## WHAT YOU SHOULD DO
Pull from the data below each line where the word "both" occurs, and copy it.

## STORED DATA
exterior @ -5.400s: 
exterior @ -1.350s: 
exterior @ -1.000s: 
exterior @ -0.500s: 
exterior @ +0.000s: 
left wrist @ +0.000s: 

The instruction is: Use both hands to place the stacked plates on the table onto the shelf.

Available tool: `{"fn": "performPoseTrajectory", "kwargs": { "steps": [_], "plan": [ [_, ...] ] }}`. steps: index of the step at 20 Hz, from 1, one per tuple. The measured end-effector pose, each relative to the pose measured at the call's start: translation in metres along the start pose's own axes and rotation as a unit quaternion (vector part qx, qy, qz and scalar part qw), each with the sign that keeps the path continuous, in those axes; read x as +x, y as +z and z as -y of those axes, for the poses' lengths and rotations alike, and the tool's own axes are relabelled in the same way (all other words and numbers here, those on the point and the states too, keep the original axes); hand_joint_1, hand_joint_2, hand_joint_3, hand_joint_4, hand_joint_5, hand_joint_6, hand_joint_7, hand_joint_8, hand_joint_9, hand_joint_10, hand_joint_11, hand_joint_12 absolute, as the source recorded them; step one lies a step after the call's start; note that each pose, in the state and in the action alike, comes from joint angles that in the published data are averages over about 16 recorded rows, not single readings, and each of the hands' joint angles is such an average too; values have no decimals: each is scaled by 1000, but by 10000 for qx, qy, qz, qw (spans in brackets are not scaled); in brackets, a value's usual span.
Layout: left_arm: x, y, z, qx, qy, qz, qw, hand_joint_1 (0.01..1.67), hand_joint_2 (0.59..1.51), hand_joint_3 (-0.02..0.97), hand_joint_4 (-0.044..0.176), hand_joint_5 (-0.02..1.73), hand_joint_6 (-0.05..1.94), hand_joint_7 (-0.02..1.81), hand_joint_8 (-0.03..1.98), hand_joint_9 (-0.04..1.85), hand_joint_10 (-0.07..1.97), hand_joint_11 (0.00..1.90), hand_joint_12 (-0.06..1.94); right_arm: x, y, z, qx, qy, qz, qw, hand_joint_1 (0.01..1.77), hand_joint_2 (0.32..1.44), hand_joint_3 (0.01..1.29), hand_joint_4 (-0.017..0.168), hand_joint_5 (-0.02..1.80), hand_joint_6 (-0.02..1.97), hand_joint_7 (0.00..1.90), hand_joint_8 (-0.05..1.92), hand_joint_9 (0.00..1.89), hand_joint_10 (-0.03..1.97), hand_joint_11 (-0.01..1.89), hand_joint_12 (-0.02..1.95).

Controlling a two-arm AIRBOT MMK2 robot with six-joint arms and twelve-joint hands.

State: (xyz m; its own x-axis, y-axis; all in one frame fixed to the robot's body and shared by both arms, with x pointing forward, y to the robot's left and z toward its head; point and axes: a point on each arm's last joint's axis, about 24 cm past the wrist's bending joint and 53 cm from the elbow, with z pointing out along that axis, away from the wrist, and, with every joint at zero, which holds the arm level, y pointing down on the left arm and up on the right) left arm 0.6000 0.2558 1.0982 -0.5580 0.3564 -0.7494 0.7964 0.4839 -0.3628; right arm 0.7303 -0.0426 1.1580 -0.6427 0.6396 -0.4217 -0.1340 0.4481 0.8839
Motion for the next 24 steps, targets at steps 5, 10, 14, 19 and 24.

## TASK RESULT
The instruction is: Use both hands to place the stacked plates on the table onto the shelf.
State: (xyz m; its own x-axis, y-axis; all in one frame fixed to the robot's body and shared by both arms, with x pointing forward, y to the robot's left and z toward its head; point and axes: a point on each arm's last joint's axis, about 24 cm past the wrist's bending joint and 53 cm from the elbow, with z pointing out along that axis, away from the wrist, and, with every joint at zero, which holds the arm level, y pointing down on the left arm and up on the right) left arm 0.6000 0.2558 1.0982 -0.5580 0.3564 -0.7494 0.7964 0.4839 -0.3628; right arm 0.7303 -0.0426 1.1580 -0.6427 0.6396 -0.4217 -0.1340 0.4481 0.8839

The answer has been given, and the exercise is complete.